I dont necessarily think thread priority is your issue (though it could be part of it). Take a look at this SO question: Background Worker Thread Priority.

It is probably overly tight loops in your background thread which are keeping cpu time on that thread. There are several ways to fix it from the brutal (thread sleeps) to the more reasonable (mutexs and events).

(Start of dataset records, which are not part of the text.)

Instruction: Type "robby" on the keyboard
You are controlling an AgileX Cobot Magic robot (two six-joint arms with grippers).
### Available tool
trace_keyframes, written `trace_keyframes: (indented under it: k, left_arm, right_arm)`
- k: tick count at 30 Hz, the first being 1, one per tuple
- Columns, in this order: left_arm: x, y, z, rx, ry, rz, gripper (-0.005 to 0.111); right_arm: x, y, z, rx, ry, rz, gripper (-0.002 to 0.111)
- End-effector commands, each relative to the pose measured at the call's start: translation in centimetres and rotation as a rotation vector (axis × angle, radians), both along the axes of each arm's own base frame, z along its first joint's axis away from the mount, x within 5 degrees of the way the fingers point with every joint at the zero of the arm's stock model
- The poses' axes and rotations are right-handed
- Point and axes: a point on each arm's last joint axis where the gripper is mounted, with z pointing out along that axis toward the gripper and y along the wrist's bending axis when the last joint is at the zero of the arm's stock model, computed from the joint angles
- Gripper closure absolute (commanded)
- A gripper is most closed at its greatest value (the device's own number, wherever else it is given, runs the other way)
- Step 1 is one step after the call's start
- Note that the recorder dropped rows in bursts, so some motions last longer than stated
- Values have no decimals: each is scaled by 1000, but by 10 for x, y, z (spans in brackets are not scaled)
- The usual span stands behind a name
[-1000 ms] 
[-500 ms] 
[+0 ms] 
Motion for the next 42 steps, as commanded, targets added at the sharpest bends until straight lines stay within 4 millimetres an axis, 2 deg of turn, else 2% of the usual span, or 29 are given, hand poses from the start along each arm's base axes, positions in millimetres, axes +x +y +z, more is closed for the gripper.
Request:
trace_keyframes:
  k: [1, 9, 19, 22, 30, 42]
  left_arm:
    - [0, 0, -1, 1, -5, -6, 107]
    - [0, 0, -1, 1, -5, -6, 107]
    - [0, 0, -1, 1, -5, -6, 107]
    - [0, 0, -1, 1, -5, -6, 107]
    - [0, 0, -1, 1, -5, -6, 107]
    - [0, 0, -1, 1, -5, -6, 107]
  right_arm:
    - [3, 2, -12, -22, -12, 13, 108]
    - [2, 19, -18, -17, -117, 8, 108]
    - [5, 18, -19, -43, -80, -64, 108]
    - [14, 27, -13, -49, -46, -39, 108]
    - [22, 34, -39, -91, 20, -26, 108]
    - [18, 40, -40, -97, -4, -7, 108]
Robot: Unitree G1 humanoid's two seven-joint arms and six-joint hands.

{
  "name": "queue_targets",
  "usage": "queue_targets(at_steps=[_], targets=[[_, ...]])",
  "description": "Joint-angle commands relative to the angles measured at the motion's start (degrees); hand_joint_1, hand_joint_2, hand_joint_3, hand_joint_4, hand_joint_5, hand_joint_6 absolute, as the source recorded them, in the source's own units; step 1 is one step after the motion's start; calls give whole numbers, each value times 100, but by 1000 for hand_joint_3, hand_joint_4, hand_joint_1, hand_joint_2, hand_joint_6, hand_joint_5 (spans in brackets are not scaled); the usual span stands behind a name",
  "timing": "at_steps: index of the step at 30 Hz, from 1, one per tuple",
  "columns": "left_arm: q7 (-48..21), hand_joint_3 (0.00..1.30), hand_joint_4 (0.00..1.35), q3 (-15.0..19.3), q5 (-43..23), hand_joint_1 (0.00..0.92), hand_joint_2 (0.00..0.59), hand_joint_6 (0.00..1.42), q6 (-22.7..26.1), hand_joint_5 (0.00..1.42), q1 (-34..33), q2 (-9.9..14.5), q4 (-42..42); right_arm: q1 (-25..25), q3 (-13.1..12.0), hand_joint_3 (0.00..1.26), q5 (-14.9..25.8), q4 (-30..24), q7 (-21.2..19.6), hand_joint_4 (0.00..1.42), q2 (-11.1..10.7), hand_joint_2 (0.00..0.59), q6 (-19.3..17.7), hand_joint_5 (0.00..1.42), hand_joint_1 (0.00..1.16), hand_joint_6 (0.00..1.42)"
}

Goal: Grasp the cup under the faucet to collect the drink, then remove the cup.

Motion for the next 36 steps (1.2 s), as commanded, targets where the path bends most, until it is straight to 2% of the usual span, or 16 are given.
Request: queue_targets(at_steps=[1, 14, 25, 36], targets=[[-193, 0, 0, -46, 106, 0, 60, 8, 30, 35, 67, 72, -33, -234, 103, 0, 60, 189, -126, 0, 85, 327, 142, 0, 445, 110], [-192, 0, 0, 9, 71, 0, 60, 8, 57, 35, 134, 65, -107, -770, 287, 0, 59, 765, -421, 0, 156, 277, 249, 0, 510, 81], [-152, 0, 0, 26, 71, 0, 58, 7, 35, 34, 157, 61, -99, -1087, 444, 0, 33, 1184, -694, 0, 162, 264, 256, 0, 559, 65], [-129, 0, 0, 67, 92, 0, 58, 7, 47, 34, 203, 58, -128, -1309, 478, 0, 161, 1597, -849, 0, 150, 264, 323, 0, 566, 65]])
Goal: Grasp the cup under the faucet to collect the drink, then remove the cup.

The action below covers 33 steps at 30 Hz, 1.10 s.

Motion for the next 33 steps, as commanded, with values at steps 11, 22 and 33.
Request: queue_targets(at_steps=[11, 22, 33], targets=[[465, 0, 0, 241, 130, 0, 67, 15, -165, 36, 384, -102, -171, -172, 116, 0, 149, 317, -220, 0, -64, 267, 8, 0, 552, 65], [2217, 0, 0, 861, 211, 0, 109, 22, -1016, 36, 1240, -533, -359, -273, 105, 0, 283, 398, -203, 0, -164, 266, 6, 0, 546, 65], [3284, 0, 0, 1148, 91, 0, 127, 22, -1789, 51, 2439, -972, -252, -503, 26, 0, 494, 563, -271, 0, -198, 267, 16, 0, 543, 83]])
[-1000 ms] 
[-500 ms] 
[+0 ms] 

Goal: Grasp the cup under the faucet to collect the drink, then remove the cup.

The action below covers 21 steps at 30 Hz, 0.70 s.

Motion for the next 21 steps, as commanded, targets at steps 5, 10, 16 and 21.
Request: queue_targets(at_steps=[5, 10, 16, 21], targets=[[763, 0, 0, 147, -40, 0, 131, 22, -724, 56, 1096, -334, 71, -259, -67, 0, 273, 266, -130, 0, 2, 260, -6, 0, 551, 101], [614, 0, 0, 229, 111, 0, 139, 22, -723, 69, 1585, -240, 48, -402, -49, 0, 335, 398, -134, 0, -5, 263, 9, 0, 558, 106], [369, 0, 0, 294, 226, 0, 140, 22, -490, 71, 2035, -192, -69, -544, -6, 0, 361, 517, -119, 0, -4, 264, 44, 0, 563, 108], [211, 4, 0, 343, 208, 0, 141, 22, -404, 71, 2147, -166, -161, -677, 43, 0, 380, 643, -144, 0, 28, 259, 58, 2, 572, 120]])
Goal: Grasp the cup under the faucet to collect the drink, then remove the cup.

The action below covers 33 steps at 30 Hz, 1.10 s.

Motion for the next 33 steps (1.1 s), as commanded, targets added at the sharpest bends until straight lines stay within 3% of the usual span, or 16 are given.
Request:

You can also try profiling the background thread (either directly, or in a test harness) to see where it is spending the majority of its time, and try to isolate this with async events or similar offloading techniques.

GrayWizardx
+1 - this is the best solution
Tim
If the work is truly "heavy processing", as specified, then trying to use mutexes and events, etc, will just dramatically slow down the processing. Using your CPU to its fullest is not a bad thing - using it unnecessarily is the problem...
Reed Copsey
It depends on the definition of "heavy processing". I agree with you though Reed, if you are already tightly invested then adding additional context switches is just going to make it worse. It has been my experience though, that sometimes carefully applied segmentation of work (using mutexes and signals) can alleviate processor contention, without significantly impacting speed, though there will always be some loss.
GrayWizardx
A: 

Normally you should set the priority of the worker thread to a nice level (eg the user might want to do someing in another application and even them the worker thread should play nice) even though Windows already boosts the "active" processes thread (the application you have a window with input focus) a little bit so it will feel more responsive. The higher priorities are usually needed when you need to meet some time constraints.

Ritsaert Hornstra
Also one note (not the main issue): you should be aware that having threads with different priorities may yield strange concurrency issues (things like: what if a thread with a lower prio grabs a critical section and is never scheduled again because a normal or higher prio thread takes the whole CPU)
Ritsaert Hornstra
@Ritsaert:The Windows scheduler has "starvation prevention", so even if something is set to low priority, its priority will occasionally get "bumped" so it gets to run and (eventually) release the critical section/mutex/whatever it's holding.
Jerry Coffin
@Jerry: Thanks for the addition. I know newer Windows versions have that but even with that in place it can hold locks for a long time (relatively speaking)
Ritsaert Hornstra
@Ritsaert:It's no longer just "newer" Windows versions -- IIRC, it was introduced around the NT 4.0 time frame.
Jerry Coffin
@Jerry: You might be right: I tried to Google it and it looks like it is added since Window 2000. And I cannot call that a very recent version can I. I did however find the following article interesting (see the comments also): http://www.codinghorror.com/blog/archives/000671.html
Ritsaert Hornstra
@Ritsaert:Interesting article, but it's pointing the blame in the wrong direction. If you look carefully, he mentions a processing sleeping -- and that's the real source of the problem. Thread synch should be done with things like WaitForSingleObject, not with sleep. If changing priorities changes overall behavior, chances are your code is wrong, and only getting by because the scheduler has lots of band-aids to cover for it (but it can only use most of them for normal/dynamic priority threads).
Jerry Coffin
@Ritsaert:Doing a bit of looking at the comments on that article, I notice a few other people made roughly the same point I was trying to.
Jerry Coffin
@Jerry: Exactly, the comments we're especially valuable. Let's leave it at that!